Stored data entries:
====
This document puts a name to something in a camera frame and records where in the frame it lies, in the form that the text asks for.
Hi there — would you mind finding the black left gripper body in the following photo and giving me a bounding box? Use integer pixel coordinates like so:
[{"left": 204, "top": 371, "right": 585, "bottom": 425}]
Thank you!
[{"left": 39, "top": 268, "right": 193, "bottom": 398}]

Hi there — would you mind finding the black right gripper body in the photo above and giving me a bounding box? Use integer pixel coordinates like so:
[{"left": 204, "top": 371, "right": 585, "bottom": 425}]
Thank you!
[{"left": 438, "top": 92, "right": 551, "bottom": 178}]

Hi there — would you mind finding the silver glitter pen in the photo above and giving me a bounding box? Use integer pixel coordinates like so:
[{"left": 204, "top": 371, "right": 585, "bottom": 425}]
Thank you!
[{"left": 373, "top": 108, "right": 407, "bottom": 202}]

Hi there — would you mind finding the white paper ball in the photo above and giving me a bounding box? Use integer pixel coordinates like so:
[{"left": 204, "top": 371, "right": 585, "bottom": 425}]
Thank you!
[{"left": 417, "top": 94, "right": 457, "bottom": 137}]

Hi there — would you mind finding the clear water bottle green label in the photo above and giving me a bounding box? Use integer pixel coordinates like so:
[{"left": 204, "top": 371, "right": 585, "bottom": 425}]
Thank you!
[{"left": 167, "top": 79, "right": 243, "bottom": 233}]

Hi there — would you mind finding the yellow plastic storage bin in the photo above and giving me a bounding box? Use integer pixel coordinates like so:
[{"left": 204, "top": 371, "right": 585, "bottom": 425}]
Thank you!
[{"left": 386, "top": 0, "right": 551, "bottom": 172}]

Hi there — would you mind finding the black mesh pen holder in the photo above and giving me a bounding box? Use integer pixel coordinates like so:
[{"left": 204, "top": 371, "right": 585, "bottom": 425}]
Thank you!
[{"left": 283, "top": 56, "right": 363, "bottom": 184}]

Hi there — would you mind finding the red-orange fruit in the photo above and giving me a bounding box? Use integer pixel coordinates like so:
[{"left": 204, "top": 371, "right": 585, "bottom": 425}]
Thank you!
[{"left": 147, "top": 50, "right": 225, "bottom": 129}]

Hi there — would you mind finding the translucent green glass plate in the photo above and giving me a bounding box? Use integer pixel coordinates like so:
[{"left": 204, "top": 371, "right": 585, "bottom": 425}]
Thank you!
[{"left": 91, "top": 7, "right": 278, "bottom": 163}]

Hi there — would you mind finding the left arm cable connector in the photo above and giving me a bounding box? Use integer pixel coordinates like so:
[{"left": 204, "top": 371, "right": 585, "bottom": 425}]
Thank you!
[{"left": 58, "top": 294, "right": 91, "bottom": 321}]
====
Type the records out again. Match them exactly.

This document puts a name to something in a camera frame and records where in the frame it lies, in the form that the text asks for.
Hi there — would you mind finding the black left gripper body in the following photo and giving me a bounding box? Use integer pixel coordinates like so:
[{"left": 204, "top": 371, "right": 585, "bottom": 425}]
Thank you!
[{"left": 39, "top": 268, "right": 193, "bottom": 398}]

Hi there — would you mind finding the black right gripper body in the photo above and giving me a bounding box? Use integer pixel coordinates like so:
[{"left": 204, "top": 371, "right": 585, "bottom": 425}]
Thank you!
[{"left": 438, "top": 92, "right": 551, "bottom": 178}]

Hi there — would you mind finding the silver glitter pen in the photo above and giving me a bounding box? Use integer pixel coordinates like so:
[{"left": 204, "top": 371, "right": 585, "bottom": 425}]
Thank you!
[{"left": 373, "top": 108, "right": 407, "bottom": 202}]

Hi there — would you mind finding the white paper ball in the photo above and giving me a bounding box? Use integer pixel coordinates like so:
[{"left": 204, "top": 371, "right": 585, "bottom": 425}]
Thank you!
[{"left": 417, "top": 94, "right": 457, "bottom": 137}]

Hi there — would you mind finding the clear water bottle green label in the photo above and giving me a bounding box? Use integer pixel coordinates like so:
[{"left": 204, "top": 371, "right": 585, "bottom": 425}]
Thank you!
[{"left": 167, "top": 79, "right": 243, "bottom": 233}]

Hi there — would you mind finding the yellow plastic storage bin in the photo above and giving me a bounding box? Use integer pixel coordinates like so:
[{"left": 204, "top": 371, "right": 585, "bottom": 425}]
Thank you!
[{"left": 386, "top": 0, "right": 551, "bottom": 172}]

Hi there — would you mind finding the black mesh pen holder in the photo above and giving me a bounding box? Use integer pixel coordinates like so:
[{"left": 204, "top": 371, "right": 585, "bottom": 425}]
Thank you!
[{"left": 283, "top": 56, "right": 363, "bottom": 184}]

Hi there — would you mind finding the red-orange fruit in the photo above and giving me a bounding box? Use integer pixel coordinates like so:
[{"left": 204, "top": 371, "right": 585, "bottom": 425}]
Thank you!
[{"left": 147, "top": 50, "right": 225, "bottom": 129}]

Hi there — would you mind finding the translucent green glass plate in the photo above and giving me a bounding box? Use integer pixel coordinates like so:
[{"left": 204, "top": 371, "right": 585, "bottom": 425}]
Thank you!
[{"left": 91, "top": 7, "right": 278, "bottom": 163}]

Hi there — would you mind finding the left arm cable connector in the photo above and giving me a bounding box? Use integer pixel coordinates like so:
[{"left": 204, "top": 371, "right": 585, "bottom": 425}]
Thank you!
[{"left": 58, "top": 294, "right": 91, "bottom": 321}]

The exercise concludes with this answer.